_ASSIGNED TASK_:
Look for "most" in every line of the listing. Copy the lines that have it.

=== DATA TO USE ===

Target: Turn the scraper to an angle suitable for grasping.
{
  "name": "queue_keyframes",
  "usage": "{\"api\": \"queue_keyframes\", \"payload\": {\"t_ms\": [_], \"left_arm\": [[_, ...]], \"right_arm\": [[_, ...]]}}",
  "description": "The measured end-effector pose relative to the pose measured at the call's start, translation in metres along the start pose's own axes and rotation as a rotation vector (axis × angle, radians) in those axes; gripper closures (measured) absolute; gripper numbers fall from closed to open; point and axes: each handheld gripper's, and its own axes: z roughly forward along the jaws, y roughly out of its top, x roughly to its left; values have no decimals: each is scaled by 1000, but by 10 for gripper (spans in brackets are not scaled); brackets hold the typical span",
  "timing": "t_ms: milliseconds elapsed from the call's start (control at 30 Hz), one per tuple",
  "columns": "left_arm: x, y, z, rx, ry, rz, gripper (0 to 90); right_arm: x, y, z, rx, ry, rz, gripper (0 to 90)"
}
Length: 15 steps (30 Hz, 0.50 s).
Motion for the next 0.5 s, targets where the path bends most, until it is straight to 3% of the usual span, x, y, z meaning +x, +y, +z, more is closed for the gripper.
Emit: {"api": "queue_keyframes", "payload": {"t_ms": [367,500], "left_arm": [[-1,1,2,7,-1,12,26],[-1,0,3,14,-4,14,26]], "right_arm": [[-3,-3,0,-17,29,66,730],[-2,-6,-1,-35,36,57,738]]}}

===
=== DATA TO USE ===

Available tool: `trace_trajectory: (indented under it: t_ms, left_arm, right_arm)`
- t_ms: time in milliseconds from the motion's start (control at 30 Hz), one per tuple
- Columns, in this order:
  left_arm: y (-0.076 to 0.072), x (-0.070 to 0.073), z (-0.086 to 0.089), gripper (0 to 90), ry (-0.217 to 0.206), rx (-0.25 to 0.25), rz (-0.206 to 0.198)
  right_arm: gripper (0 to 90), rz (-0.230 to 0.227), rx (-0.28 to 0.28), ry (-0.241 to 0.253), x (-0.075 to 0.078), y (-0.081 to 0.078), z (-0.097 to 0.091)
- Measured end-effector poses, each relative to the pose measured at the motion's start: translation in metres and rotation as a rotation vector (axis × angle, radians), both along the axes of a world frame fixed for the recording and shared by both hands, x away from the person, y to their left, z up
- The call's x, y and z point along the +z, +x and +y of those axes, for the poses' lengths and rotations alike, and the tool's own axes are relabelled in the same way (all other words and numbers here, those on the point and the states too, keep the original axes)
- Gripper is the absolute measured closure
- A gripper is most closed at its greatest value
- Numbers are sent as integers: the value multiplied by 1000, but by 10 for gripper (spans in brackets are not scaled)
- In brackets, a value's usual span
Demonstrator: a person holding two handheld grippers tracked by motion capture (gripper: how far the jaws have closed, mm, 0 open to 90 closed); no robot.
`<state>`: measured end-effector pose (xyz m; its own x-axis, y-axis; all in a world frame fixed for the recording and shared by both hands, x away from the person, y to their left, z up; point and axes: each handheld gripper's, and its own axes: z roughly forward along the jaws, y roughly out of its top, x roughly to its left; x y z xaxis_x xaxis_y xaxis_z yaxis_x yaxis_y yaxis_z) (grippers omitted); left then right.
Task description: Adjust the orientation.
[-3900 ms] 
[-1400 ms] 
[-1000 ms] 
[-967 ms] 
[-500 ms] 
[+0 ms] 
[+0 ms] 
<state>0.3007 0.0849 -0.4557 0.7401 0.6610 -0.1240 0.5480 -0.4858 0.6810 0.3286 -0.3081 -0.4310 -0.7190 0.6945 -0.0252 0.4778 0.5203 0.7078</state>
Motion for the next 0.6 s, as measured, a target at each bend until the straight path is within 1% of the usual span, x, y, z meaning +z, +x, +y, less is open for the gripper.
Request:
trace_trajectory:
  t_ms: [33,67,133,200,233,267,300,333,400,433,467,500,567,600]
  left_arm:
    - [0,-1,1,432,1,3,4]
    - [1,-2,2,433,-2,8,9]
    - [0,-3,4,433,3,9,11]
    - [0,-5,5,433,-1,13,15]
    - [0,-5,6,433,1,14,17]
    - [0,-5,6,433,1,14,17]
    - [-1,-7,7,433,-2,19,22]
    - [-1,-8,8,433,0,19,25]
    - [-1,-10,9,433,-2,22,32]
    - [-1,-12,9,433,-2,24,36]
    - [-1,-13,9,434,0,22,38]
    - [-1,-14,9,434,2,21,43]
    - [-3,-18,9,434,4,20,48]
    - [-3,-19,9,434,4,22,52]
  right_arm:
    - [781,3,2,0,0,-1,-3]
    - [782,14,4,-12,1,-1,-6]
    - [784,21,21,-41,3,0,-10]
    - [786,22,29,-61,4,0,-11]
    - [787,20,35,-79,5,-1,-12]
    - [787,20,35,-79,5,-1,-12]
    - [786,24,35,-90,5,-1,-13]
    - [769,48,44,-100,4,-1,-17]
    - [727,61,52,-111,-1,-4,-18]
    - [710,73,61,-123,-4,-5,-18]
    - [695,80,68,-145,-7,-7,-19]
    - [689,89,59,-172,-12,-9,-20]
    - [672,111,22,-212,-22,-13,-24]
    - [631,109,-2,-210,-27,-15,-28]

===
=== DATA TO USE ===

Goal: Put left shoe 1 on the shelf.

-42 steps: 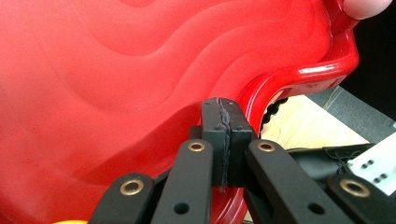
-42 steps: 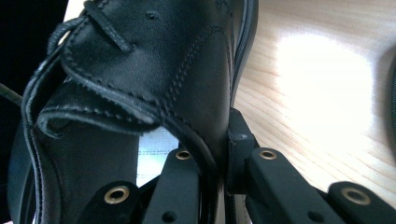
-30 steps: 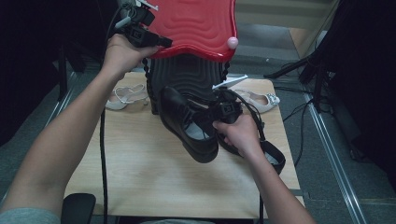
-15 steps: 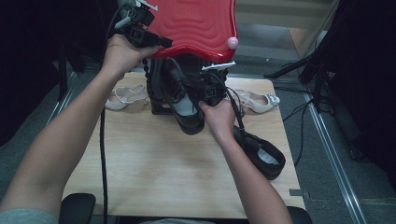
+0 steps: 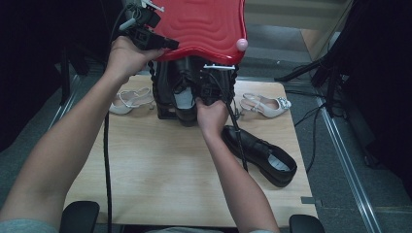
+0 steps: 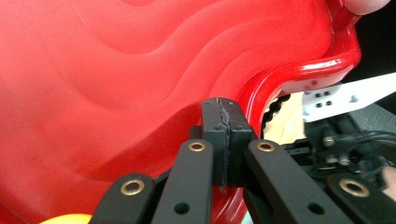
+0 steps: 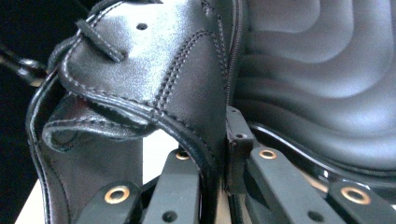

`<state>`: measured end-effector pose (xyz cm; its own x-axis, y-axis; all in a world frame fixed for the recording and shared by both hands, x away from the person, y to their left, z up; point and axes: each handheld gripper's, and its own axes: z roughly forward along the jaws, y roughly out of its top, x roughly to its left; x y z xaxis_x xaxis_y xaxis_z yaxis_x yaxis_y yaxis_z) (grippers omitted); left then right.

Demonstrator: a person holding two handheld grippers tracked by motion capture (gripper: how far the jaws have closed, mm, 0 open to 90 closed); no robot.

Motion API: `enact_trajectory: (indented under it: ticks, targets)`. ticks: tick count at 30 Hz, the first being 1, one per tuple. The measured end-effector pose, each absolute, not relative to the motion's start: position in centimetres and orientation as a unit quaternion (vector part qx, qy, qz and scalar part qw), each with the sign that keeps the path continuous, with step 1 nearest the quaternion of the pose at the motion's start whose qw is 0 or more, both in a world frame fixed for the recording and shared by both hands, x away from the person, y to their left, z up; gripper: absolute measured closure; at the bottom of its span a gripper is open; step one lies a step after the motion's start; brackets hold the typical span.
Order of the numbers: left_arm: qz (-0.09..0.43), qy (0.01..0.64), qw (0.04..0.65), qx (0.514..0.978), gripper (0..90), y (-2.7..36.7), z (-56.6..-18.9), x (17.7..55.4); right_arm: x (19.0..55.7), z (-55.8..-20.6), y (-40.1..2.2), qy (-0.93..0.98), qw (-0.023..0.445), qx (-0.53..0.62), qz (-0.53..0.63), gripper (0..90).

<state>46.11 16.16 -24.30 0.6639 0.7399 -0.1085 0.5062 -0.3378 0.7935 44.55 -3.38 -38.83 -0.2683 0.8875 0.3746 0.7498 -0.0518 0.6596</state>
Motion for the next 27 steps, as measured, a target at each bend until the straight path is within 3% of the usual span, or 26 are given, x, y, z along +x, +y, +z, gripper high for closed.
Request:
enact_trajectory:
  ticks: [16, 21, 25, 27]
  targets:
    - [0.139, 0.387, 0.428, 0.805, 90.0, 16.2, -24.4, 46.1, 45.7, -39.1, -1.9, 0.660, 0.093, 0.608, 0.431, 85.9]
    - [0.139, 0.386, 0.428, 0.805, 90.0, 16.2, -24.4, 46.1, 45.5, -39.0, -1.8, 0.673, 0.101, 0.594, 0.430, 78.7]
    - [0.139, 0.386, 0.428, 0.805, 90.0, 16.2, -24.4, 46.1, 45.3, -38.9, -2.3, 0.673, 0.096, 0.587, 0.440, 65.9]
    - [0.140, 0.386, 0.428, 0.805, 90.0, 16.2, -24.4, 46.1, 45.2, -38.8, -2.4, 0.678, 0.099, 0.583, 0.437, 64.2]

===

_THE ANSWER_:
Motion for the next 0.5 s, targets where the path bends most, until it is straight to 3% of the usual span, x, y, z meaning +x, +y, +z, more is closed for the gripper.
- A gripper is most closed at its greatest value

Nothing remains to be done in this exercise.